* _PROBLEM TO SOLVE_
Wherever the line with "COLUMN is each" sits in the listing below, transcribe from it up to and including the line with "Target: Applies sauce", exactly, and leave the remaining lines out.

(PROVIDED INFORMATION)

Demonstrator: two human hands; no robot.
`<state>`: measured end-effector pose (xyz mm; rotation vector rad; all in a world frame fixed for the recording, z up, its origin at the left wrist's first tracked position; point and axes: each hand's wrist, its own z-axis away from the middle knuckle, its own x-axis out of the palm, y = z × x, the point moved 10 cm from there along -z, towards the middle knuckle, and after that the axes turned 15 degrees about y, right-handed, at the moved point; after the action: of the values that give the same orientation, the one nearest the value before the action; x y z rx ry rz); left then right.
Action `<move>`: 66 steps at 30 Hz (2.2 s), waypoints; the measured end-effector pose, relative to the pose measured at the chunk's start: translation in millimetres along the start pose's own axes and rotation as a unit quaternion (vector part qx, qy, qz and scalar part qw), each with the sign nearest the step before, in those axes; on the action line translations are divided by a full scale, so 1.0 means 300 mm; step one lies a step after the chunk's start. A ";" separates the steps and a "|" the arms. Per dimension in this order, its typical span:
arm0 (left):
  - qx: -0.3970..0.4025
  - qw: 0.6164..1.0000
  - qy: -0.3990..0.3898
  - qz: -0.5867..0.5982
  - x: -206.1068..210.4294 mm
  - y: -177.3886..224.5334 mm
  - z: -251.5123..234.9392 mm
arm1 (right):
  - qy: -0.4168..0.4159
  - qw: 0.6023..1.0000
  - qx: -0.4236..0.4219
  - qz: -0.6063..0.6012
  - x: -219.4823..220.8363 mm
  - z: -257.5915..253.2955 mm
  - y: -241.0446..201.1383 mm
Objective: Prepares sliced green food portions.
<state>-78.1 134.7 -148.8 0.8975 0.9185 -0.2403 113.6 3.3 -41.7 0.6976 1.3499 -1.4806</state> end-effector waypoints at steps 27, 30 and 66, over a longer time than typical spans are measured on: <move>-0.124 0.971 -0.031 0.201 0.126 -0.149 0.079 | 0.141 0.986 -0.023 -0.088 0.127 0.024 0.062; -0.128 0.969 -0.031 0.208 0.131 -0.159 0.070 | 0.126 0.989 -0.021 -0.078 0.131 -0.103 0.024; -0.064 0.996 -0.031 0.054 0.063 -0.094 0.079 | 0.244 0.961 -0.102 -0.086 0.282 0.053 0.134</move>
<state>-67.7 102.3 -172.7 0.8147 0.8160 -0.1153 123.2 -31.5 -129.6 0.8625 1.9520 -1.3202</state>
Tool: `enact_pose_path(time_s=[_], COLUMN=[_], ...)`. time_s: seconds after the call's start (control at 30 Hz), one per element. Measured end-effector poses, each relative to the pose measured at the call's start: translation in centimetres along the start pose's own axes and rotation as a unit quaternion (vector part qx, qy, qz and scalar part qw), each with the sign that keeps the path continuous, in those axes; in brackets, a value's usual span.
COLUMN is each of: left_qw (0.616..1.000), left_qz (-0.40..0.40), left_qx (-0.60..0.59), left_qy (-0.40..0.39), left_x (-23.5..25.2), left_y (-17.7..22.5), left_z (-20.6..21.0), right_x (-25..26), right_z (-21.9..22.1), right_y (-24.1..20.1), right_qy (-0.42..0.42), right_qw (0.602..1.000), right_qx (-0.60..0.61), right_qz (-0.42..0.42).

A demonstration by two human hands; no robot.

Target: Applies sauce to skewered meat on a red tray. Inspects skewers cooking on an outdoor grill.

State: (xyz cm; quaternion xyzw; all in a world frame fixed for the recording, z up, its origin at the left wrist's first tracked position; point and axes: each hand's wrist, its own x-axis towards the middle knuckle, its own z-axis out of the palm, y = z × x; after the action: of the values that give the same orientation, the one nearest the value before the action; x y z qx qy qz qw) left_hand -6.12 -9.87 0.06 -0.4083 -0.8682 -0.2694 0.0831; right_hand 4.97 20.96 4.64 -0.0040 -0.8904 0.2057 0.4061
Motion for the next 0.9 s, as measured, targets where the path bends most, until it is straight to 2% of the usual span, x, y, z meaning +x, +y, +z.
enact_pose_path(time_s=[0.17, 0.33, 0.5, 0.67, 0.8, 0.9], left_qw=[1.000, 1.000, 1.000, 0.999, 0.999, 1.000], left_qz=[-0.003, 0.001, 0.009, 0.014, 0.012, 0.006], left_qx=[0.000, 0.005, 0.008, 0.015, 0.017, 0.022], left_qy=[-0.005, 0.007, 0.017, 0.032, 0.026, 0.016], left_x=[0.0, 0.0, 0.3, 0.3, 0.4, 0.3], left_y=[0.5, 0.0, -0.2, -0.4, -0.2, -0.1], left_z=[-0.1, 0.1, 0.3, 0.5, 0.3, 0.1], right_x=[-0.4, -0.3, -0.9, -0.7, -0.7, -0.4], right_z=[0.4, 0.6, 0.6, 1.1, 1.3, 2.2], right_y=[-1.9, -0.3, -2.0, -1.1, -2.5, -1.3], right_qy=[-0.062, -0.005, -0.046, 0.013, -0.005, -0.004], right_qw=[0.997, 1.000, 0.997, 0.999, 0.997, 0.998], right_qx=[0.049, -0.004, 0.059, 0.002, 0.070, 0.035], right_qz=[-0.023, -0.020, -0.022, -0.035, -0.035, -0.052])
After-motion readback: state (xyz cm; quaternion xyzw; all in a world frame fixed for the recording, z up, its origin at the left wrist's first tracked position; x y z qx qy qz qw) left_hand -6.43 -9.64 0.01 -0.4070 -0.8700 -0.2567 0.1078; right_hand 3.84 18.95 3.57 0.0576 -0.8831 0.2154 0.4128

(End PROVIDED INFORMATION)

* _RESPONSE TO THE EXERCISE_
COLUMN is each of: left_qw (0.616..1.000), left_qz (-0.40..0.40), left_qx (-0.60..0.59), left_qy (-0.40..0.39), left_x (-23.5..25.2), left_y (-17.7..22.5), left_z (-20.6..21.0), right_x (-25..26), right_z (-21.9..22.1), right_y (-24.1..20.1), right_qy (-0.42..0.42), right_qw (0.602..1.000), right_qx (-0.60..0.61), right_qz (-0.42..0.42).

A demonstration by two human hands; no robot.

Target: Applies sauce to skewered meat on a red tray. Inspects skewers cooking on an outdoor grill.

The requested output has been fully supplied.